Published today in Nature, IPD researchers describe the first synthetic protein assemblies — dubbed synthetic nucleocapsids — that encapsulate their own genome and evolve in complex environments.
Synthetic nucleocapsids are built to resemble viral capsids and could be used in future to deliver therapeutics to specific cells and tissues. These icosahedral protein assemblies are based off of previously reported results from the Institute for Protein Design.
The image above visualizes the de novo creation of synthetic nucleocapsids from computationally designed proteins and their evolution to acquire properties that could be useful for drug delivery and other biomedical applications. The narrative was designed as a futuristic hologram projection realized through spiraling DNA composed of binary zeros and ones. The projection and computational imagery evoke futuristic technology and design, while calling out natural evolution through the DNA spiral “time-scale” motif. The heads-up display iconography showing a blood bag, mouse, and RNase A convey the challenges we used to evolve the synthetic nucleocapsids. The single net impression of this image is engaging + enlightening and shows that we are entering the next epoch of synthetic biology in which biological systems can be designed and created from scratch.

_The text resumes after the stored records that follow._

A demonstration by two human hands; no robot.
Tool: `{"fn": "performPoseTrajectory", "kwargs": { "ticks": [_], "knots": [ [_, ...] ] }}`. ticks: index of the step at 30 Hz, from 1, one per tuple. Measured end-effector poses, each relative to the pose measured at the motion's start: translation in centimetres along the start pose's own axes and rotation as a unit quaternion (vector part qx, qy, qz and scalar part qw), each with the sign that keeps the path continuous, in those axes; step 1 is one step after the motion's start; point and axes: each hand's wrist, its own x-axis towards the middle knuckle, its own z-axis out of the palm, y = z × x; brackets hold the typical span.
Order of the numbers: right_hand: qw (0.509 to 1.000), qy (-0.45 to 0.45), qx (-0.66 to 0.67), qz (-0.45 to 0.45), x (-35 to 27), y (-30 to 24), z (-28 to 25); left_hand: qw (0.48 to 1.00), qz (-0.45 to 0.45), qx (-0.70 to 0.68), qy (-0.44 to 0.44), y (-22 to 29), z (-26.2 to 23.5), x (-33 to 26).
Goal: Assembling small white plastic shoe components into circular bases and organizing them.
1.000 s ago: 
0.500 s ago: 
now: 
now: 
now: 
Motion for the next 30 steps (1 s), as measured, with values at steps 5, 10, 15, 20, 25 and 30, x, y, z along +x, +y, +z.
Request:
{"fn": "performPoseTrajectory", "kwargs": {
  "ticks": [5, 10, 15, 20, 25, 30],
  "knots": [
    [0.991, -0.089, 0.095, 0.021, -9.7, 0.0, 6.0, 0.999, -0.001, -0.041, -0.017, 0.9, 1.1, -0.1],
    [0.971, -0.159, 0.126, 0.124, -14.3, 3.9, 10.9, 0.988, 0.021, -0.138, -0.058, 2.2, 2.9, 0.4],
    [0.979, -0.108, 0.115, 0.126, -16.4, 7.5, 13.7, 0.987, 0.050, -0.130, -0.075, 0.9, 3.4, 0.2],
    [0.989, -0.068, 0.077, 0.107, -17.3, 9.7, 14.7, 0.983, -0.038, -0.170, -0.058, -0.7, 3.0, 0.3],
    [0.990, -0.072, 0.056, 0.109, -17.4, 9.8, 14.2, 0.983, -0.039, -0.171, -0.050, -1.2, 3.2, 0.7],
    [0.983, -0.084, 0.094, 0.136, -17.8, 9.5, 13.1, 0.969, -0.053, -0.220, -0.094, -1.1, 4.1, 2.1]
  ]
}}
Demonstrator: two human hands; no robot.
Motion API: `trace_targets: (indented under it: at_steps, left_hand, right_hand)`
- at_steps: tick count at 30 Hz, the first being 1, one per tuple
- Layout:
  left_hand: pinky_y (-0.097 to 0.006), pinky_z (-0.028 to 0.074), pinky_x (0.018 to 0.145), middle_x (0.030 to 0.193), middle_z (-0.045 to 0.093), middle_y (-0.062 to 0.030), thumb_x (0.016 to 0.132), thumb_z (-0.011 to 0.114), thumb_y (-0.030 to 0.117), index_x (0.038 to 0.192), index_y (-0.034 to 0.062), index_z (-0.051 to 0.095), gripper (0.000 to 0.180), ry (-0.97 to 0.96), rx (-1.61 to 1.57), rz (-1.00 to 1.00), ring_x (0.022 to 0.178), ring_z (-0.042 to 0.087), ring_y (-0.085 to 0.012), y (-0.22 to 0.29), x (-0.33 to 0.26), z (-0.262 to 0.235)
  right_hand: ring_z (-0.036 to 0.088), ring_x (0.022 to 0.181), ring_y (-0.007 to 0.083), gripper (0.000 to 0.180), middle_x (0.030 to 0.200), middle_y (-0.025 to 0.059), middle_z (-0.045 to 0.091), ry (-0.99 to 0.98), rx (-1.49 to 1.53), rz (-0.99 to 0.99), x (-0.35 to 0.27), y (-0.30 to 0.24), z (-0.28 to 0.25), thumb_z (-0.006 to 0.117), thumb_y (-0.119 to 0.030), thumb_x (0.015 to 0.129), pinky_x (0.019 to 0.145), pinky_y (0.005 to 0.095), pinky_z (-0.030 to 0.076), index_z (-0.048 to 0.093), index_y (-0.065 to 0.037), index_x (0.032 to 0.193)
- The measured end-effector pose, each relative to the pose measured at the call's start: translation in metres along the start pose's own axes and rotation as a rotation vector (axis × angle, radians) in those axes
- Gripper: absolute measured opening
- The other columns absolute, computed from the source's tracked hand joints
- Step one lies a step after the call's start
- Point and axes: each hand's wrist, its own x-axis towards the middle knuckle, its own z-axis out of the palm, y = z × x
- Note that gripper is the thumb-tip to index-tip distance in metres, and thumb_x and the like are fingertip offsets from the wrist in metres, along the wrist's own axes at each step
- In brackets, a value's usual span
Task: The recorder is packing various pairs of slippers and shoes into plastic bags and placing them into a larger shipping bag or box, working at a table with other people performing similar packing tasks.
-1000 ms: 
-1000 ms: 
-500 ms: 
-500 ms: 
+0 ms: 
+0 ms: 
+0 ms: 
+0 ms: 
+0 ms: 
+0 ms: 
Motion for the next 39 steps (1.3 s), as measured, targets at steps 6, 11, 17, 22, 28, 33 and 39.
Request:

The challenges of evolution in a complex biochemical environment, coupling genotype to phenotype and protecting the genetic material, are solved elegantly in biological systems by the encapsulation of nucleic acids. In the simplest examples, viruses use capsids to surround their genomes. Although these naturally occurring systems have been modified to change their tropism and to display proteins or peptides, billions of years of evolution have favoured efficiency at the expense of modularity, making viral capsids difficult to engineer. Synthetic systems composed of non-viral proteins could provide a ‘blank slate’ to evolve desired properties for drug delivery and other biomedical applications, while avoiding the safety risks and engineering challenges associated with viruses. Here we create synthetic nucleocapsids, which are computationally designed icosahedral protein assemblies with positively charged inner surfaces that can package their own full-length mRNA genomes. We explore the ability of these nucleocapsids to evolve virus-like properties by generating diversified populations using Escherichia coli as an expression host. Several generations of evolution resulted in markedly improved genome packaging (more than 133-fold), stability in blood (from less than 3.7% to 71% of packaged RNA protected after 6 hours of treatment), and in vivo circulation time (from less than 5 minutes to approximately 4.5 hours). The resulting synthetic nucleocapsids package one full-length RNA genome for every 11 icosahedral assemblies, similar to the best recombinant adeno-associated virus vectors. Our results show that there are simple evolutionary paths through which protein assemblies can acquire virus-like genome packaging and protection. Considerable effort has been directed at ‘top-down’ modification of viruses to be safe and effective for drug delivery and vaccine applications; the ability to design synthetic nanomaterials computationally and to optimize them through evolution now enables a complementary ‘bottom-up’ approach with considerable advantages in programmability and control.